Users can use pip or pip3 to install GraphStorm.

pip install graphstorm

Install Dependencies#

Users should install PyTorch v1.13.1 and DGL v1.0.4 that is the core dependency of GraphStorm using the following commands.

For Nvidia GPU environment:

pip install torch==1.13.1+cu116 --extra-index-url https://download.pytorch.org/whl/cu116
pip install dgl==1.0.4+cu117 -f https://data.dgl.ai/wheels/cu117/repo.html

For CPU environment:

pip install torch==1.13.1+cpu --extra-index-url https://download.pytorch.org/whl/cpu
pip install dgl==1.0.4 -f https://data.dgl.ai/wheels-internal/repo.html

Configure SSH No-password login#

Use the following commands to configure a local SSH no-password login that GraphStorm relies on.

ssh-keygen -t rsa -f ~/.ssh/id_rsa -N ''
cat ~/.ssh/id_rsa.pub >> ~/.ssh/authorized_keys

Then use this command to test if the SSH no-password login works.

ssh 127.0.0.1

If everything is right, the above command will enter another Linux shell process.
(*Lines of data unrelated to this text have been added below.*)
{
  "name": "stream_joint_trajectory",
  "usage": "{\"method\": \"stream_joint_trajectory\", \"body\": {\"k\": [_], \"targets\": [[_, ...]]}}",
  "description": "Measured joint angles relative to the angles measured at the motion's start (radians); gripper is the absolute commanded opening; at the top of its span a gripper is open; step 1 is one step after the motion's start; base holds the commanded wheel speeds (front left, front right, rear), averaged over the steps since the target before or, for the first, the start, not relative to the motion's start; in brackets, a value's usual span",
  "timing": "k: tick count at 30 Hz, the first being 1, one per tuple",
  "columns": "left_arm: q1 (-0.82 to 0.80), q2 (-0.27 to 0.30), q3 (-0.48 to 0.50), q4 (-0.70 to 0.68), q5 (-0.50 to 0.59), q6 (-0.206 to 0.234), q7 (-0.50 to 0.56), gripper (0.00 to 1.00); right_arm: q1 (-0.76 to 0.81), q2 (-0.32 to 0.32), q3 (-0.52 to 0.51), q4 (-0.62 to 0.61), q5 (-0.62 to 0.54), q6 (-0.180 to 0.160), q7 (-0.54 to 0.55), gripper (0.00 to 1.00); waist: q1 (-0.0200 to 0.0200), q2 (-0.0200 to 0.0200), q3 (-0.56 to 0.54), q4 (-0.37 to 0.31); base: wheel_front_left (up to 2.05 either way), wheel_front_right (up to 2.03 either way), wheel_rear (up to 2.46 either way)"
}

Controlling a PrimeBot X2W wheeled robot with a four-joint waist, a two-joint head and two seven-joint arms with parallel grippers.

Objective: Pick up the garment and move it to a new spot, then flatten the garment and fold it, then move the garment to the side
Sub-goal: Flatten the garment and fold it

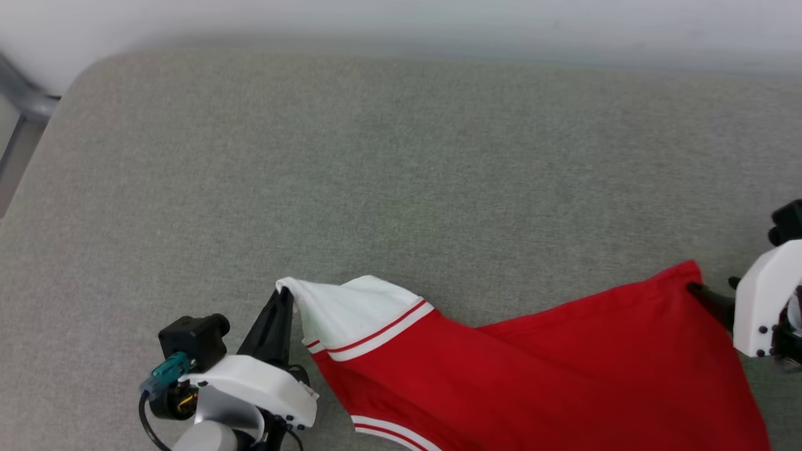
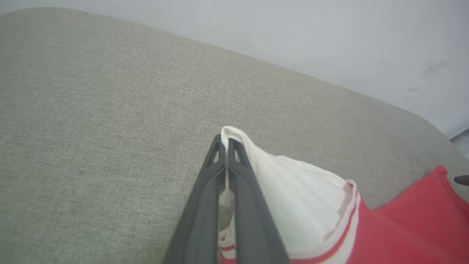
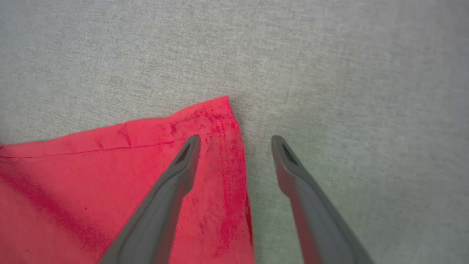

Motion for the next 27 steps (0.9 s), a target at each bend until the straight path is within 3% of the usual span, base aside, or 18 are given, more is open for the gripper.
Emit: {"method": "stream_joint_trajectory", "body": {"k": [3, 8, 9, 10, 17, 27], "targets": [[-0.038, -0.018, -0.012, 0.009, 0.007, -0.015, -0.012, 0.00, -0.030, -0.003, 0.079, 0.032, 0.022, 0.000, 0.056, 1.00, 0.0000, 0.0000, 0.056, 0.028, 0.00, 0.00, 0.00], [-0.056, -0.026, -0.016, 0.028, 0.007, -0.024, -0.021, 0.00, -0.046, -0.029, 0.124, 0.077, 0.075, -0.001, 0.086, 1.00, -0.0001, 0.0000, 0.097, 0.044, 0.00, 0.00, 0.00], [-0.056, -0.027, -0.016, 0.032, 0.006, -0.024, -0.021, 0.00, -0.048, -0.034, 0.128, 0.081, 0.086, -0.001, 0.089, 0.41, -0.0002, -0.0001, 0.101, 0.045, 0.00, 0.00, 0.00], [-0.056, -0.028, -0.016, 0.035, 0.006, -0.025, -0.023, 0.00, -0.051, -0.038, 0.133, 0.084, 0.097, -0.001, 0.089, 0.00, -0.0002, 0.0000, 0.103, 0.044, 0.00, 0.00, 0.00], [-0.057, -0.012, -0.003, 0.058, -0.002, -0.030, -0.025, 0.00, -0.070, -0.041, 0.171, 0.095, 0.162, 0.000, 0.040, 0.00, -0.0001, 0.0000, 0.072, 0.024, 0.00, 0.00, 0.00], [-0.123, 0.099, 0.038, 0.084, -0.002, -0.033, 0.053, 0.00, -0.130, -0.043, 0.149, 0.078, 0.142, 0.000, -0.074, 0.00, -0.0001, 0.0000, -0.059, -0.031, 0.00, 0.00, 0.00]]}}
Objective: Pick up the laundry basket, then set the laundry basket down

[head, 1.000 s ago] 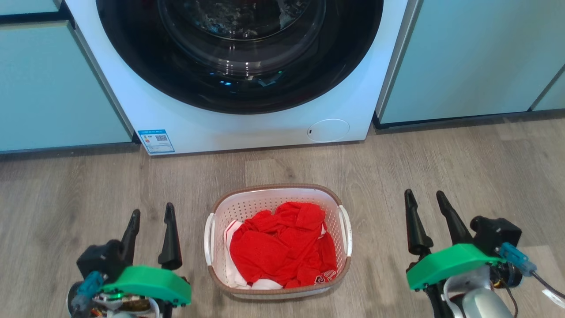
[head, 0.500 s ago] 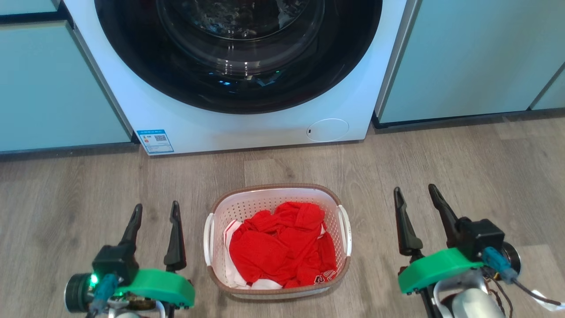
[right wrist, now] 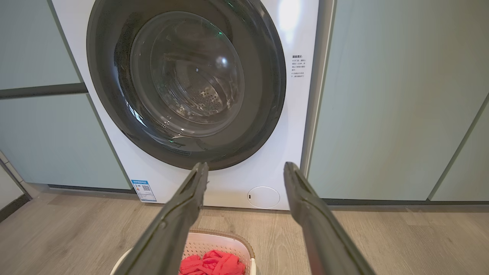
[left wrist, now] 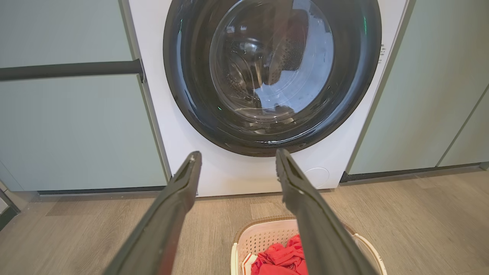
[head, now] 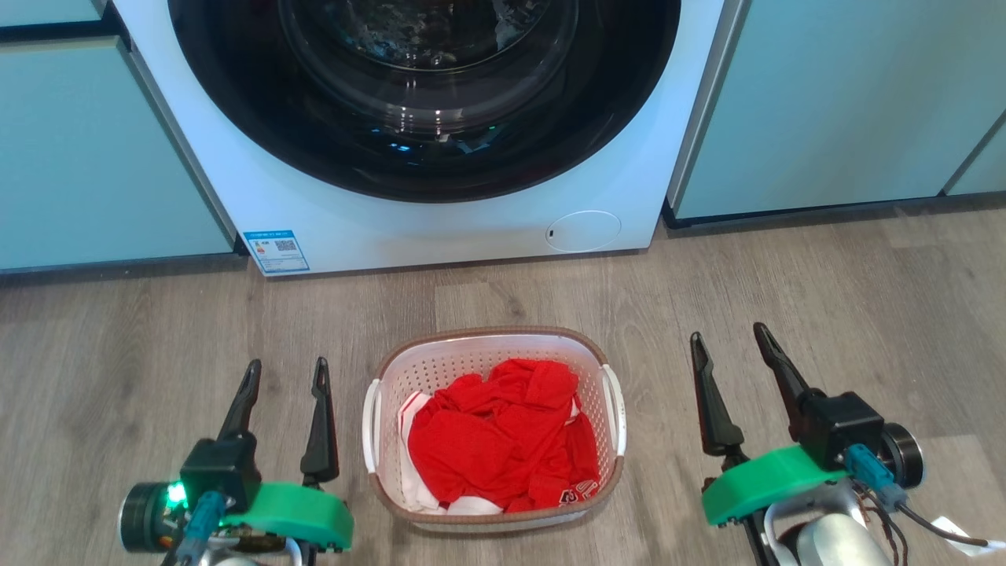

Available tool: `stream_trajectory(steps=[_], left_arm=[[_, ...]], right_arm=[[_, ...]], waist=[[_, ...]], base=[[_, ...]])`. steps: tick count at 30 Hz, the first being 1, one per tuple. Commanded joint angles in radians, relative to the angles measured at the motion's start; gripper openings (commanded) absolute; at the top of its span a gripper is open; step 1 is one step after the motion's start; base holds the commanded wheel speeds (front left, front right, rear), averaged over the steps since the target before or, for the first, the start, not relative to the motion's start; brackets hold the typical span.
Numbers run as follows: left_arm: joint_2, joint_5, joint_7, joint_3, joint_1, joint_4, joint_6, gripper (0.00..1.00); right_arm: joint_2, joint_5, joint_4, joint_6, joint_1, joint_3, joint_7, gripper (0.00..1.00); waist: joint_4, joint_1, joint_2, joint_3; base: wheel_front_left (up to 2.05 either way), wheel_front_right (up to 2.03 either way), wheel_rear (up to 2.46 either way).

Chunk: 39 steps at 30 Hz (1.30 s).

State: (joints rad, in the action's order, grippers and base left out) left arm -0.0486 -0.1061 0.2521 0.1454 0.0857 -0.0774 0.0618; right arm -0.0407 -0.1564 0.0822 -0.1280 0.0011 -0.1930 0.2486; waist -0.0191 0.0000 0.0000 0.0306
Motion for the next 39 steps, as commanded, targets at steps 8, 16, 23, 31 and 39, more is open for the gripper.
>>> stream_trajectory(steps=[8, 16, 23, 31, 39], left_arm=[[-0.002, 0.0, 0.01, -0.032, -0.022, 0.032, 0.006, 1.0], [-0.002, 0.002, 0.01, -0.03, -0.024, 0.033, 0.007, 1.0], [-0.002, 0.004, 0.01, -0.028, -0.027, 0.035, 0.007, 1.0], [-0.002, 0.004, 0.01, -0.022, -0.057, 0.015, -0.004, 1.0], [-0.002, 0.029, 0.01, -0.018, -0.147, -0.07, -0.024, 1.0]], right_arm=[[-0.009, 0.004, -0.033, -0.003, -0.042, -0.021, 0.013, 1.0], [-0.009, 0.004, -0.033, -0.003, -0.044, -0.019, 0.013, 1.0], [-0.009, 0.005, -0.034, -0.003, -0.045, -0.018, 0.013, 1.0], [-0.009, 0.01, -0.022, -0.003, -0.067, -0.015, 0.013, 1.0], [-0.009, 0.014, 0.035, -0.003, -0.137, 0.008, 0.013, 1.0]], waist=[[-0.001, 0.0, 0.0, 0.0], [0.0, 0.0, 0.0, 0.007], [0.0, 0.0, 0.0, 0.016], [0.004, 0.0, 0.0, 0.059], [0.013, 0.0, 0.0, 0.166]], base=[[0.0, 0.0, 0.0], [0.0, 0.0, 0.0], [0.0, 0.0, 0.0], [0.0, 0.0, 0.0], [0.0, 0.0, 0.0]])
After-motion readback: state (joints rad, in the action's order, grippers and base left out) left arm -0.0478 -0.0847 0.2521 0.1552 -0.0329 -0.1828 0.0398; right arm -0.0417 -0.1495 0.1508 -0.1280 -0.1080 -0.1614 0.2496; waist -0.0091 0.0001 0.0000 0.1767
Then exit this new shell with the command exit.

Clone GraphStorm Toolkits (Optional)#

GraphStorm provides a set of toolkits, including scripts, tools, and examples, which can facilitate the use of GraphStrom.

  • graphstorm/training_scripts/ and graphstorm/inference_scripts/ include examplar configuration yaml files that used in GraphStorm documentations and tutorials.

  • graphstorm/examples includes Python code for customized models and customized data preparation.

  • graphstorm/tools includes graph partition and related Python code.

  • graphstorm/sagemaker include commands and code to run GraphStorm on Amazon SageMaker.

Users can clone GraphStorm source code to obtain these toolkits.

git clone https://github.com/awslabs/graphstorm.git

Warning

  • If use this method to setup GraphStorm environment, please replace the argument --ssh-port of in launch commands in GraphStorm’s tutorials from 2222 with 22.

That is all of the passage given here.